[[ The data, beginning ]]
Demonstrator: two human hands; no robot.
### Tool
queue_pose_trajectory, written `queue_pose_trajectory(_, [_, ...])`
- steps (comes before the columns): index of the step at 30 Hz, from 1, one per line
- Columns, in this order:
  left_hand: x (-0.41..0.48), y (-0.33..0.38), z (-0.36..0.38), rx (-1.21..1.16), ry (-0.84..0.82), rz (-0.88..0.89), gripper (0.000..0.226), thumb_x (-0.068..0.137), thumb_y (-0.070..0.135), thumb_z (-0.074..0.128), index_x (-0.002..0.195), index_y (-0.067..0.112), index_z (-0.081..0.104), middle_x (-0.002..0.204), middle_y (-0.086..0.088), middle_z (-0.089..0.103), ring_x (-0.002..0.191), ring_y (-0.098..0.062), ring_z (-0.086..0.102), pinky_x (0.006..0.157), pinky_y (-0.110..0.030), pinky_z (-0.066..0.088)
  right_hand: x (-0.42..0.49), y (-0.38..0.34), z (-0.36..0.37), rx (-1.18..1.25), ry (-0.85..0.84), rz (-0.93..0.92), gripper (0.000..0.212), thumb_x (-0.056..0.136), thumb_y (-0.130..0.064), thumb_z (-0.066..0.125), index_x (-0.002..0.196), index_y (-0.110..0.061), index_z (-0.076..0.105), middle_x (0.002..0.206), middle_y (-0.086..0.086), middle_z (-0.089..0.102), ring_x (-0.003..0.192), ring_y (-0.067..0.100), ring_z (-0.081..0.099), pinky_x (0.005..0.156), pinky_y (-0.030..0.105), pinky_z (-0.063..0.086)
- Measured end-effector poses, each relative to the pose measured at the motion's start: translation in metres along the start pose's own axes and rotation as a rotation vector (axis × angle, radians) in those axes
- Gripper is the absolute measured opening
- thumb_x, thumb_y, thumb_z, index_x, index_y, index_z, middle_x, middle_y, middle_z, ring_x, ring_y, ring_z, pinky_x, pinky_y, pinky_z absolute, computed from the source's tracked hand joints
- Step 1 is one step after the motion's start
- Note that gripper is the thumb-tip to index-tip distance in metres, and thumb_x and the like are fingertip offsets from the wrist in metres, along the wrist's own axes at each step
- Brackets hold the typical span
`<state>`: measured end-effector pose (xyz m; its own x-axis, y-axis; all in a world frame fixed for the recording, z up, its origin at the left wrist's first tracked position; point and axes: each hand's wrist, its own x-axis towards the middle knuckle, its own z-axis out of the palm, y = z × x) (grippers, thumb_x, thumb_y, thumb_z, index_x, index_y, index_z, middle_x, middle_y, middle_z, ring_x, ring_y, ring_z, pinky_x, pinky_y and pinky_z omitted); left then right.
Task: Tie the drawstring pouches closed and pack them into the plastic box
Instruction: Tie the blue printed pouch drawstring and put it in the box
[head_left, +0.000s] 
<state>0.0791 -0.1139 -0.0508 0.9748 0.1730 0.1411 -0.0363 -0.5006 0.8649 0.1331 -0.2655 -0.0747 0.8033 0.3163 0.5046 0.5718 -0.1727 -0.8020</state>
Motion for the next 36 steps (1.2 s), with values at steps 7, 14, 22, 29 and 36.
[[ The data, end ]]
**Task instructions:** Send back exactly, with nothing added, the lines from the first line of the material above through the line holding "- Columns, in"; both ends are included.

**Problem solution:**
Demonstrator: two human hands; no robot.
### Tool
queue_pose_trajectory, written `queue_pose_trajectory(_, [_, ...])`
- steps (comes before the columns): index of the step at 30 Hz, from 1, one per line
- Columns, in this order:

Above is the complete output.